(EXERCISE DATA begins)

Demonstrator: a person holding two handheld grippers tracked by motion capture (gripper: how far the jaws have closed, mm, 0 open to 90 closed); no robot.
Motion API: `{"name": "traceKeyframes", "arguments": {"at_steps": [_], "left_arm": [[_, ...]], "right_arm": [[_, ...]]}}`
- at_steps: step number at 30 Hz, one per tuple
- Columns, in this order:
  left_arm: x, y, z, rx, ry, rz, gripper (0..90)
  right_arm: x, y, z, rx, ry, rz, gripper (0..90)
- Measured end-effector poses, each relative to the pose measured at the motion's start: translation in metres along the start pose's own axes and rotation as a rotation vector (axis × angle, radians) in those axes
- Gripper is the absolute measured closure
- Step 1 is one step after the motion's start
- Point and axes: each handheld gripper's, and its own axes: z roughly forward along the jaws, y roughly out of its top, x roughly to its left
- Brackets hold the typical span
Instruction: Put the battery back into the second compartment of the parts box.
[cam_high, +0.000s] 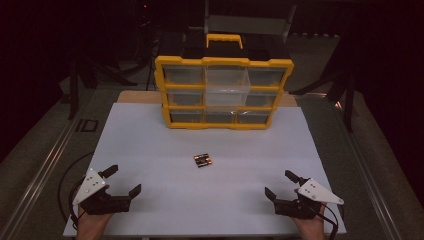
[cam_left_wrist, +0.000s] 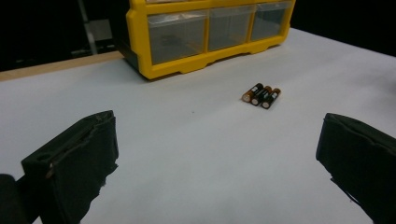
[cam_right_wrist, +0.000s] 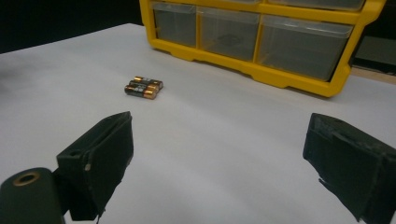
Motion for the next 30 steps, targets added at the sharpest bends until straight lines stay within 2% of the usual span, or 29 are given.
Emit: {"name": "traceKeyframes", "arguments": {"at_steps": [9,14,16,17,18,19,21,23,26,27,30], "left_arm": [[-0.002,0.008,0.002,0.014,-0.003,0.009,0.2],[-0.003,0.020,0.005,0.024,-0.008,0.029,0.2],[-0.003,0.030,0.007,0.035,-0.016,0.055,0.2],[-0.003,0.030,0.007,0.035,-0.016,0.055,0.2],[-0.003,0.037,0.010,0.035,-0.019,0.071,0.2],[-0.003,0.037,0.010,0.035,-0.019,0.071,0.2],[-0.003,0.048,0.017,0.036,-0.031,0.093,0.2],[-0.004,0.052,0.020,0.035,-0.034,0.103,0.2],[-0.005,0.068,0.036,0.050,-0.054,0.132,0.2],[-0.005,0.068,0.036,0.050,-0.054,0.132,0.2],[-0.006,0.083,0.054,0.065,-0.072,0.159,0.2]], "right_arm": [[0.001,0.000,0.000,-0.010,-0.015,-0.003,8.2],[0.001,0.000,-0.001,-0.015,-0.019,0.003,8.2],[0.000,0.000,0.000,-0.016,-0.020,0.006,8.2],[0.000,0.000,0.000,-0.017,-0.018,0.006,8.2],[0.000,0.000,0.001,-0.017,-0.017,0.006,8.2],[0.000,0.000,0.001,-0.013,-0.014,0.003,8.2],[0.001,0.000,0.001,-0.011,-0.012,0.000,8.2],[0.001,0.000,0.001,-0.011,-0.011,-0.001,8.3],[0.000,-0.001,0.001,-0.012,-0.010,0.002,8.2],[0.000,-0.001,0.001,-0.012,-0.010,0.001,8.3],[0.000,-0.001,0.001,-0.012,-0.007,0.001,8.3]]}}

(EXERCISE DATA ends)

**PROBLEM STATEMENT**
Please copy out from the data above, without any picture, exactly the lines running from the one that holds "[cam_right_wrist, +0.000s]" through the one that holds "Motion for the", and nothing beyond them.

**ANSWER SECTION**
[cam_right_wrist, +0.000s] 
Motion for the next 30 steps, targets added at the sharpest bends until straight lines stay within 2% of the usual span, or 29 are given.

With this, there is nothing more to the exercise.